Ağzından bir hıçkırık koptu Çınar'ın. Ardından boynumu ıslatan, yakan o göz yaşı. Donup kaldım. İttirememeye başladım. Hareket edemiyordum. Sesim çıkmıyordu. Çınar! Okulda sinirliliğinden taviz vermeyen o sinirli Çınar.
O şuan ağlıyordu. Omuzumda ağlıyordu. Hıçkıra hıçkıra ağlıyordu.
"E-elif..." hıçkırdı "...B-ben özür di-diler..." tekrar hıçkırdı "...im. Çok ö-özür dilerim." ve ağlamaya devam etti.
Güçsüzdü. Kırılmıştı. Üzgündü.
Ben?
Çok güçsüzdüm. Çok kırılmıştım. Çok üzgündüm. Geri çekilip kapıyı kapattı. Ardından ellerini yanaklarıma koydu ve anlımızı birleştirdi. Gözlerine bakmadım. Yere bakıyordum.
"Gözlerime bak, Elif."
...
"Elif. Gözlerime bak hadi."
...
"Elif yalvarırım gözlerime bak. Sana diyorum!" dediğinde gözlerimi gözlerine sabitledim.

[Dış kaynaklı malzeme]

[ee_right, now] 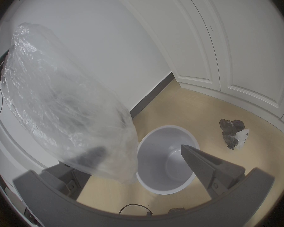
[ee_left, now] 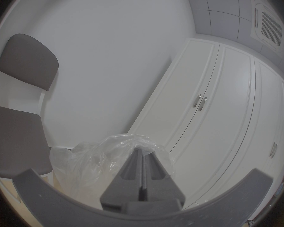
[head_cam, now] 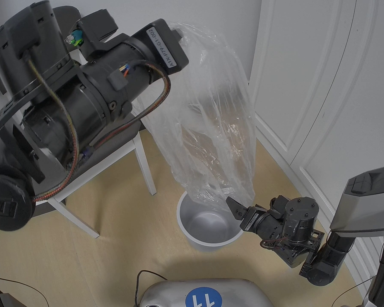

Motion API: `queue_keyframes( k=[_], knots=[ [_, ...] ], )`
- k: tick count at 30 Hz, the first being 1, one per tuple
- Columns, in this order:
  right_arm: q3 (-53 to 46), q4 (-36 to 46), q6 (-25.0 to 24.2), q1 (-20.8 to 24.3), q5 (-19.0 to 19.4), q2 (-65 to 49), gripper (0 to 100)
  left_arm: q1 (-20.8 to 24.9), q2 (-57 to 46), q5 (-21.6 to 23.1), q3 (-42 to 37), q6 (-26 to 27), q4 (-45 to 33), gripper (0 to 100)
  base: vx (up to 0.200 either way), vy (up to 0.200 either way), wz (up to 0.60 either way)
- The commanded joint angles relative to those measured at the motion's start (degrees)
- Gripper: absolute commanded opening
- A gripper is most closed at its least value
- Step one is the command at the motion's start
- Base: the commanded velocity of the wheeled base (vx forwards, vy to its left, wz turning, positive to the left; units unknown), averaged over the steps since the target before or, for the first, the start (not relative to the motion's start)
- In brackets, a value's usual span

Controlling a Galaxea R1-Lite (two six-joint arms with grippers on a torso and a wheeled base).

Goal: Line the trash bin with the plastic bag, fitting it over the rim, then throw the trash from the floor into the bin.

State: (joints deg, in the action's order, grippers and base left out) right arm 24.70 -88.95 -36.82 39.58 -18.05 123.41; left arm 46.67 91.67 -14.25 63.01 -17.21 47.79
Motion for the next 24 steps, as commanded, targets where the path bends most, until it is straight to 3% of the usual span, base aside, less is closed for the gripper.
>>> queue_keyframes(
  k=[1,8,9,16,24],
  knots=[
    [0.09,-1.05,-0.01,0.06,-0.05,0.08,100,0.00,-0.09,0.01,-0.17,-0.01,0.03,0,0.000,0.000,0.00],
    [0.17,-1.05,0.17,0.06,-0.14,0.08,100,-0.08,0.08,0.10,-0.44,0.51,0.03,0,0.000,0.000,0.00],
    [0.26,-1.05,0.17,0.14,-0.14,-0.18,0,-0.08,0.08,0.10,-0.44,0.51,-0.06,0,0.000,0.000,0.00],
    [-0.26,-1.05,0.17,0.06,-0.05,-3.17,0,-0.61,0.88,0.80,-0.70,0.43,-0.33,0,0.000,0.000,0.00],
    [-0.53,-1.05,3.59,-1.61,-0.31,-9.85,0,-5.09,4.48,1.42,0.44,0.78,-0.85,0,0.000,0.000,0.00]
  ],
)
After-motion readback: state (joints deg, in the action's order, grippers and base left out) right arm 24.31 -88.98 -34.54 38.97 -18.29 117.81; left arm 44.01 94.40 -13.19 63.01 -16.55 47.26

"Özür dilerim Elif'im. Özür dilerim. Yalvarıyorum affet." dedi gözlerinden hâlâ yaş akıyordu. Kıpkırmızı olan gözlerine baktım. Yemyeşil gözleri daha da belirginleşmişti.
Gözlerim birden bire dolmaya başladı ve boynuna sımsıkı sarılıp ağlamaya başladım. O da ağlıyordu. "Affettim." dedim hıçkırıklarımın arasından.
O iz kalacaktı. Yine yıkılacaktım. Ancak affettim ve o sesi dinlememenin verdiği pişmanlıkla kalbim yine acıdı. Yine kırılacağımı bile bile affettim.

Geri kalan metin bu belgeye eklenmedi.